Task item: Where does "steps" occur in the listing? Copy every line that holds it.

--- Data Enclosed Below ---

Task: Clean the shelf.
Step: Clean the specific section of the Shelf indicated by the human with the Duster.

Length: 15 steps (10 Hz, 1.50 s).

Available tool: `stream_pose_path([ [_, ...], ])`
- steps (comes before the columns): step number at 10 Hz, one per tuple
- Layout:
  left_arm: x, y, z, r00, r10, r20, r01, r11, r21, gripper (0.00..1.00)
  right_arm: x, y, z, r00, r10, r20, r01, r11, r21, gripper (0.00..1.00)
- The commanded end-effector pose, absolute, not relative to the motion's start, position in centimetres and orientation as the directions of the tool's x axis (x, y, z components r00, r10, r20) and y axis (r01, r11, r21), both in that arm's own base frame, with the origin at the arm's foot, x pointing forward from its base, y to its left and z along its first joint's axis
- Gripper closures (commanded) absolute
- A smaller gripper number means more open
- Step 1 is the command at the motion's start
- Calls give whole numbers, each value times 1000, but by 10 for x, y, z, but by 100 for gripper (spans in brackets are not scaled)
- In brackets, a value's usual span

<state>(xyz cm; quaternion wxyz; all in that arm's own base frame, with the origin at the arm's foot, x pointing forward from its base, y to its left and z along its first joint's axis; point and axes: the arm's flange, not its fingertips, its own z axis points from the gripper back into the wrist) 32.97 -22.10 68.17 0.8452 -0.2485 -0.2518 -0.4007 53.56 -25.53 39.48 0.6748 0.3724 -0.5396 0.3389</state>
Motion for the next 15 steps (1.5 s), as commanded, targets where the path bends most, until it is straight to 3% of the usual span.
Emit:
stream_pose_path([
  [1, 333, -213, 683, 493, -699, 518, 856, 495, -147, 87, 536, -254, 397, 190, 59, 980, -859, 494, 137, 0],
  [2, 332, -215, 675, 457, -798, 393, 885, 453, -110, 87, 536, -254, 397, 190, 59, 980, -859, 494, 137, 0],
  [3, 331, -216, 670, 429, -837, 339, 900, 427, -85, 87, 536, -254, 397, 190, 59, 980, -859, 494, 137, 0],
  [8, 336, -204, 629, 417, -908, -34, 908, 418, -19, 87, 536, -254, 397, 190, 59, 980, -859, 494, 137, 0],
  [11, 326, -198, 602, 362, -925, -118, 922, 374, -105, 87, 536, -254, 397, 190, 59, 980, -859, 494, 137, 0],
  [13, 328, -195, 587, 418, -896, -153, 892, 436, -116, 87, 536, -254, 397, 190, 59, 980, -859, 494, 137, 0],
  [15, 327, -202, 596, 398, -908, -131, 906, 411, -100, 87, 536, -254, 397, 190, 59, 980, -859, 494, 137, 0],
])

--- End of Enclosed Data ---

Task result:
Length: 15 steps (10 Hz, 1.50 s).
- steps (comes before the columns): step number at 10 Hz, one per tuple
Motion for the next 15 steps (1.5 s), as commanded, targets where the path bends most, until it is straight to 3% of the usual span.

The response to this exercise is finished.